*Exercise prompt*
Within the material below, filter for lines that hold the word "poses".

◆ ◆ ◆ ◆ ◆ ◆ ◆

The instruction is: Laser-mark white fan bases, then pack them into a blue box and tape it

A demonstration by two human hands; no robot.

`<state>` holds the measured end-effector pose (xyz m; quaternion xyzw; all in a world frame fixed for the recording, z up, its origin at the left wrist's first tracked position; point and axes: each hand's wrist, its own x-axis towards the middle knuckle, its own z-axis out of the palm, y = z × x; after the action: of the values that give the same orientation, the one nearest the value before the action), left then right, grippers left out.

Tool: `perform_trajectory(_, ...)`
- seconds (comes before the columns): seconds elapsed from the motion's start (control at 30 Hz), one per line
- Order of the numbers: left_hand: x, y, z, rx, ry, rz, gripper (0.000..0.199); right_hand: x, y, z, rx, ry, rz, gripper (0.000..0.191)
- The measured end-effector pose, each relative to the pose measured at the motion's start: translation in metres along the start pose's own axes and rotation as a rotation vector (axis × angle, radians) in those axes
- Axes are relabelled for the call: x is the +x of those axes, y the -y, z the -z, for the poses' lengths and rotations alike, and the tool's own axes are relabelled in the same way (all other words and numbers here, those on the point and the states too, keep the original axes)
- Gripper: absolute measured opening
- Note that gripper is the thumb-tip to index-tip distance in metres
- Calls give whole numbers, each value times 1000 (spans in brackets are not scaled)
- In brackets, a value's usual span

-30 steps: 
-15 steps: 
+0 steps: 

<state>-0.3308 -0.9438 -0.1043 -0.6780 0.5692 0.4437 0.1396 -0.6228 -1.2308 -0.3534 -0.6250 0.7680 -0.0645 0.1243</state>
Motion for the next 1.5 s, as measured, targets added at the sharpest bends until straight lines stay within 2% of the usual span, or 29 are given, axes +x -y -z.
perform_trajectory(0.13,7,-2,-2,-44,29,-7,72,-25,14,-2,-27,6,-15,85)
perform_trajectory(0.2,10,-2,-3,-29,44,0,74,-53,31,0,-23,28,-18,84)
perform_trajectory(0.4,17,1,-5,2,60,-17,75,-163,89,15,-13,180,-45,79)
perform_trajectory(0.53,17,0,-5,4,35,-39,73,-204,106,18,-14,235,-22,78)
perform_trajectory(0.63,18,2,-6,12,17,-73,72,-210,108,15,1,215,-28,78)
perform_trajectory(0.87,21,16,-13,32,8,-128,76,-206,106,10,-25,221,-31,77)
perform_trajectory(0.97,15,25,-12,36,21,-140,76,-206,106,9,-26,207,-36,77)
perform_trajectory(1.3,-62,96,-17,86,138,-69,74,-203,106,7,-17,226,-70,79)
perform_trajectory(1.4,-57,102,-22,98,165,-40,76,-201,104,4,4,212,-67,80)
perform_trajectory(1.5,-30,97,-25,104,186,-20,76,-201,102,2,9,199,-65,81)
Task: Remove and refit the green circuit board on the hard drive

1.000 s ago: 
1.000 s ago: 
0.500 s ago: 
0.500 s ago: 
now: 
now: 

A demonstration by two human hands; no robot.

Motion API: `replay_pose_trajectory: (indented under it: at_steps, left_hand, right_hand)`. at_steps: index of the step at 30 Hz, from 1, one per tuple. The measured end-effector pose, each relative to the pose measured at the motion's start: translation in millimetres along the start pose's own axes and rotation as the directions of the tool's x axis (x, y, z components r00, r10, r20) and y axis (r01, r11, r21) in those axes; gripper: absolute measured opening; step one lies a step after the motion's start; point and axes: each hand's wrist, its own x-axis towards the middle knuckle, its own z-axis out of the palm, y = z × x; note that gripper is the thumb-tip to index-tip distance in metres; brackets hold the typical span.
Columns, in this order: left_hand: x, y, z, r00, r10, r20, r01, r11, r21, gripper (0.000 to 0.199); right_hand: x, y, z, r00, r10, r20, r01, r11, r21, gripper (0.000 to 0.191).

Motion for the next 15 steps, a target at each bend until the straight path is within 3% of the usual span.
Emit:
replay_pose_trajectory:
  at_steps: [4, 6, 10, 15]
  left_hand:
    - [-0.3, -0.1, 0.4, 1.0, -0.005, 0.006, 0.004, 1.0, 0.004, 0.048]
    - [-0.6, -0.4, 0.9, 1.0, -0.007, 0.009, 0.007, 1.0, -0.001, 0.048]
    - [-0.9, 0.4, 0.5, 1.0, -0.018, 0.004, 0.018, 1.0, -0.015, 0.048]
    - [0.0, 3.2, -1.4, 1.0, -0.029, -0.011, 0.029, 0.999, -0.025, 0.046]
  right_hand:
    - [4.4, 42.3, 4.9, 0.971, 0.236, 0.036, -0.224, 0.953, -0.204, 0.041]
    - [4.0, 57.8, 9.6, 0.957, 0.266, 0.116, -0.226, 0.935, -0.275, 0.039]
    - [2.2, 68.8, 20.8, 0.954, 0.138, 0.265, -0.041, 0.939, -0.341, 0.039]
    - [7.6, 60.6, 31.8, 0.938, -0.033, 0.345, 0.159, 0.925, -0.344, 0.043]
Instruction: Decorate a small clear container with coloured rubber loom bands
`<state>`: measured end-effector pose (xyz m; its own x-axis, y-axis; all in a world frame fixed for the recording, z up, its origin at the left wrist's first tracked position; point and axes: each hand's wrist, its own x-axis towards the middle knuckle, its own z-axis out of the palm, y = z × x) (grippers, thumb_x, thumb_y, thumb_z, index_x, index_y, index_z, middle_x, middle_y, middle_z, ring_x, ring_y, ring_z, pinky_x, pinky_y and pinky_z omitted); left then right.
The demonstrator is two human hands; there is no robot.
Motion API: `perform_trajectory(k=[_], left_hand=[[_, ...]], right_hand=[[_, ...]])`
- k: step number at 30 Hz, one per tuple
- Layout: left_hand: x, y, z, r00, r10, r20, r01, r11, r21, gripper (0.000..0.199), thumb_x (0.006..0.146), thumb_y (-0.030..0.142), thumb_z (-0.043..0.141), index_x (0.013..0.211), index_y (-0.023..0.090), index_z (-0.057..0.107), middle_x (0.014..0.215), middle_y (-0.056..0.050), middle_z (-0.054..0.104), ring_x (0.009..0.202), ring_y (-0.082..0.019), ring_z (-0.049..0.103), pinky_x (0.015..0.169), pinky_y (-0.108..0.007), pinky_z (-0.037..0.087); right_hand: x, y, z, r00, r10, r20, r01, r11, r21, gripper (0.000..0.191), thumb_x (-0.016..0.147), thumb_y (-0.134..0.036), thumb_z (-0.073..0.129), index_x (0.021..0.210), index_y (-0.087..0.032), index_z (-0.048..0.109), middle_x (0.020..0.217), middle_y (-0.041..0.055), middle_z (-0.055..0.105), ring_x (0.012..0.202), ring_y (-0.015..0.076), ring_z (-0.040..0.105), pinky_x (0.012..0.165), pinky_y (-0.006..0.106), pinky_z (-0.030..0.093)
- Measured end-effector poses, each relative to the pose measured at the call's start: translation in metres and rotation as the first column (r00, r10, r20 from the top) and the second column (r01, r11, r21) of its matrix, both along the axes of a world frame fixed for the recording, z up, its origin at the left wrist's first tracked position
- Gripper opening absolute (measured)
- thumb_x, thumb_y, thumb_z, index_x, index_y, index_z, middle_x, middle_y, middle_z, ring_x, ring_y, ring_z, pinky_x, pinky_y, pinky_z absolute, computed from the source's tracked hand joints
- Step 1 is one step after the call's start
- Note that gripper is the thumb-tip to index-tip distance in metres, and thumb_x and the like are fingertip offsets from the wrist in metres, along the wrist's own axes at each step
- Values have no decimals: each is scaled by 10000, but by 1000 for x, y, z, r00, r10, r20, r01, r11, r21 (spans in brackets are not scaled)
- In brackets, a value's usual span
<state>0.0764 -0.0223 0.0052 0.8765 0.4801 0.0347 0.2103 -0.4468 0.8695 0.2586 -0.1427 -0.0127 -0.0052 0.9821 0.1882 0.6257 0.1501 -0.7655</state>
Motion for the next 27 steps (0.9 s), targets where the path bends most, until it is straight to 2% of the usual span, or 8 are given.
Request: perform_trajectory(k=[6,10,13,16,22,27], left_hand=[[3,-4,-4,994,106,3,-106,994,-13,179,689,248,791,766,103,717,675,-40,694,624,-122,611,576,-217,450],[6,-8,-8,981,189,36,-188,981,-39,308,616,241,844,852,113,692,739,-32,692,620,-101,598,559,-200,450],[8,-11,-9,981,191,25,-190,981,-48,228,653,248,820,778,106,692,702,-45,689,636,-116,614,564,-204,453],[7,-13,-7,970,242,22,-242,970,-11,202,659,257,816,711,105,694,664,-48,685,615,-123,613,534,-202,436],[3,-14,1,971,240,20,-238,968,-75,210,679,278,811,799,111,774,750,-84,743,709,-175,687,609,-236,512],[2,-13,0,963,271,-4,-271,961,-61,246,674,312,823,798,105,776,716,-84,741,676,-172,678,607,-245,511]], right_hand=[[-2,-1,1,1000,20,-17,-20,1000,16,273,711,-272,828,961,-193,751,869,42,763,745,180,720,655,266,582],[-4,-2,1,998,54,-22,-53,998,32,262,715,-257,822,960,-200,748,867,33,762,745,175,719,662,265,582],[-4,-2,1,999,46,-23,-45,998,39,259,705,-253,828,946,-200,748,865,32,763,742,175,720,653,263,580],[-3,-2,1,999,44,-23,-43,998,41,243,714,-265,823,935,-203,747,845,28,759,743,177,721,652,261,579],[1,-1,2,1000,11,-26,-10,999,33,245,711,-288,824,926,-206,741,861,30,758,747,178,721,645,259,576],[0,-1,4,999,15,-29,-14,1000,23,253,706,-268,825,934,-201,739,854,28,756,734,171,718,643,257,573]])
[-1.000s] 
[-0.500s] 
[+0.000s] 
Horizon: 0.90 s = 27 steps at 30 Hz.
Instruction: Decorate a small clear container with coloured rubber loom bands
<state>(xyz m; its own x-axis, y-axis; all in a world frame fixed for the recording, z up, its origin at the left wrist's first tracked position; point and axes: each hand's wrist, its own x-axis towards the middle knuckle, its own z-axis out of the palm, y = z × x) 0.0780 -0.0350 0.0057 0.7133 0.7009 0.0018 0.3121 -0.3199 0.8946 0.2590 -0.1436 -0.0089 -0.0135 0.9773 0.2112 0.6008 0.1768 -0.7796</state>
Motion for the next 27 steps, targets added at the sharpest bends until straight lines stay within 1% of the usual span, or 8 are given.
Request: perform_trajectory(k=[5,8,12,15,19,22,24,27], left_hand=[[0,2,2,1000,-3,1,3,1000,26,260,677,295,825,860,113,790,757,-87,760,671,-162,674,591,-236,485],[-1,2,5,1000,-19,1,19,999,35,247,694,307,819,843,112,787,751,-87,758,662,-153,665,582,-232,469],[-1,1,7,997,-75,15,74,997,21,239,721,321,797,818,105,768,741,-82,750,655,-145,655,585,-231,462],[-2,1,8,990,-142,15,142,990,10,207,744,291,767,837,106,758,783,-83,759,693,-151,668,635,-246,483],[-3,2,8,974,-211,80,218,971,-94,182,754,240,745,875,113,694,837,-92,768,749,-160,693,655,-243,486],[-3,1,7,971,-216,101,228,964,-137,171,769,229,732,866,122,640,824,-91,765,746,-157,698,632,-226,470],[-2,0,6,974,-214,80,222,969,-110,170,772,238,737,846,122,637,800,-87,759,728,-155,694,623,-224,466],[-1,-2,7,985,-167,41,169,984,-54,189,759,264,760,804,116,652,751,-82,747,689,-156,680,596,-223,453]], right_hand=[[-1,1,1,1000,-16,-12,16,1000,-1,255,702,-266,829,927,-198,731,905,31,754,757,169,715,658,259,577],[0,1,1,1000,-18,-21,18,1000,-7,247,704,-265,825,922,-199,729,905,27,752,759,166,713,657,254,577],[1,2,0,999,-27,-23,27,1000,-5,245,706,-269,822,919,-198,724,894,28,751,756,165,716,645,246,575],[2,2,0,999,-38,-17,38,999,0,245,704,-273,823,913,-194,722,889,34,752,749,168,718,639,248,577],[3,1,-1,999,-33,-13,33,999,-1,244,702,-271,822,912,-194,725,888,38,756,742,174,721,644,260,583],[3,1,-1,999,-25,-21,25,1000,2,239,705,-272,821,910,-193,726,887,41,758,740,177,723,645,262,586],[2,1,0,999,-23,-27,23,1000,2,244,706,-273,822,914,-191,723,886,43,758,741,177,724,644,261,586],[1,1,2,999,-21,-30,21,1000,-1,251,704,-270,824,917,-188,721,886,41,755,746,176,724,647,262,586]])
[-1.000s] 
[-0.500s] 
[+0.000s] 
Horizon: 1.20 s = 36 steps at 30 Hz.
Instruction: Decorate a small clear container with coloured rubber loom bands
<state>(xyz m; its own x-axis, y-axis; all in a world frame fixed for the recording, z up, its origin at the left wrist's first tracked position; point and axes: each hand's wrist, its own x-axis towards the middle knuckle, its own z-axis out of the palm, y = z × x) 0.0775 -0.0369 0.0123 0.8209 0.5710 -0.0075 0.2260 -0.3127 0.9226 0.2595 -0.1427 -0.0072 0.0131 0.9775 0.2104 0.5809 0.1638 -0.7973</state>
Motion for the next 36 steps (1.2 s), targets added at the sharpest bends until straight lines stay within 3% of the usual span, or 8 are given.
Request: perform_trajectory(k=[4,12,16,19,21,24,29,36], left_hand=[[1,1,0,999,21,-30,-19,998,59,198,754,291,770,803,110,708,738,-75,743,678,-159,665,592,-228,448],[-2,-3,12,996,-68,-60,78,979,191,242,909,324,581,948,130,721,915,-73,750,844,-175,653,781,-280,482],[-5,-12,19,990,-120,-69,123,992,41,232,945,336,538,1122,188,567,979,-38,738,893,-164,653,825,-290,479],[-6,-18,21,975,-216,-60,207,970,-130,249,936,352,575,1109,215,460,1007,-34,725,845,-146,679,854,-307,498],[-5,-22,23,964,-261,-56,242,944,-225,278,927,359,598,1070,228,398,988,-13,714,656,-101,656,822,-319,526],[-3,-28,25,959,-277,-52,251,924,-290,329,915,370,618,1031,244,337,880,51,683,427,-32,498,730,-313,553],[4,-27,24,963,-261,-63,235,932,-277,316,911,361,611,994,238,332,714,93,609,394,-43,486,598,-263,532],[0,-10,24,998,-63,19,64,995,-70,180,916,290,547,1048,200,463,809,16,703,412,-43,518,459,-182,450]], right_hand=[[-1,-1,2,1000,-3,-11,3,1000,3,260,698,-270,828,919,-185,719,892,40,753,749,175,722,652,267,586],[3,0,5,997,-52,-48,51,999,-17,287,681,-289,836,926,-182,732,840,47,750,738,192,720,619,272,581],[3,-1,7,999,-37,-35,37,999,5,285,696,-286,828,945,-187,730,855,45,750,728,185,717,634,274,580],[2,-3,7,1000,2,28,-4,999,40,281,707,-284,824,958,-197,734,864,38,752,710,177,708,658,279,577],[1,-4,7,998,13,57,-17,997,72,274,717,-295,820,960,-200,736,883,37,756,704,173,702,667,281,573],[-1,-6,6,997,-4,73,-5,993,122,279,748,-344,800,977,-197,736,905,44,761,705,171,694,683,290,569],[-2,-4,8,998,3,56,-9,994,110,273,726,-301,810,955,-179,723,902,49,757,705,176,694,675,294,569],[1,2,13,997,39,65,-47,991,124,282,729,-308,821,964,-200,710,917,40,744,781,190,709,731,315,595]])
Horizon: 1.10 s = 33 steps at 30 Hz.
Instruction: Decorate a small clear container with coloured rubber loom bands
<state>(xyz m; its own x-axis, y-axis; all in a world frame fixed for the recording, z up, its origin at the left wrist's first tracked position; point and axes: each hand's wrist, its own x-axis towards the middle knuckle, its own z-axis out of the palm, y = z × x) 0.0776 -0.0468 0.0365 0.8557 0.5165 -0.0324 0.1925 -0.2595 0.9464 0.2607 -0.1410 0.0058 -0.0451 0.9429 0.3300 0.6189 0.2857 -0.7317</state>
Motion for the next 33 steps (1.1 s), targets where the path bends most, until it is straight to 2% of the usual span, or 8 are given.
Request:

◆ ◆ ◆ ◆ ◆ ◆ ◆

*Result*
- Axes are relabelled for the call: x is the +x of those axes, y the -y, z the -z, for the poses' lengths and rotations alike, and the tool's own axes are relabelled in the same way (all other words and numbers here, those on the point and the states too, keep the original axes)
- Measured end-effector poses, each relative to the pose measured at the call's start: translation in metres and rotation as the first column (r00, r10, r20 from the top) and the second column (r01, r11, r21) of its matrix, both along the axes of a world frame fixed for the recording, z up, its origin at the left wrist's first tracked position

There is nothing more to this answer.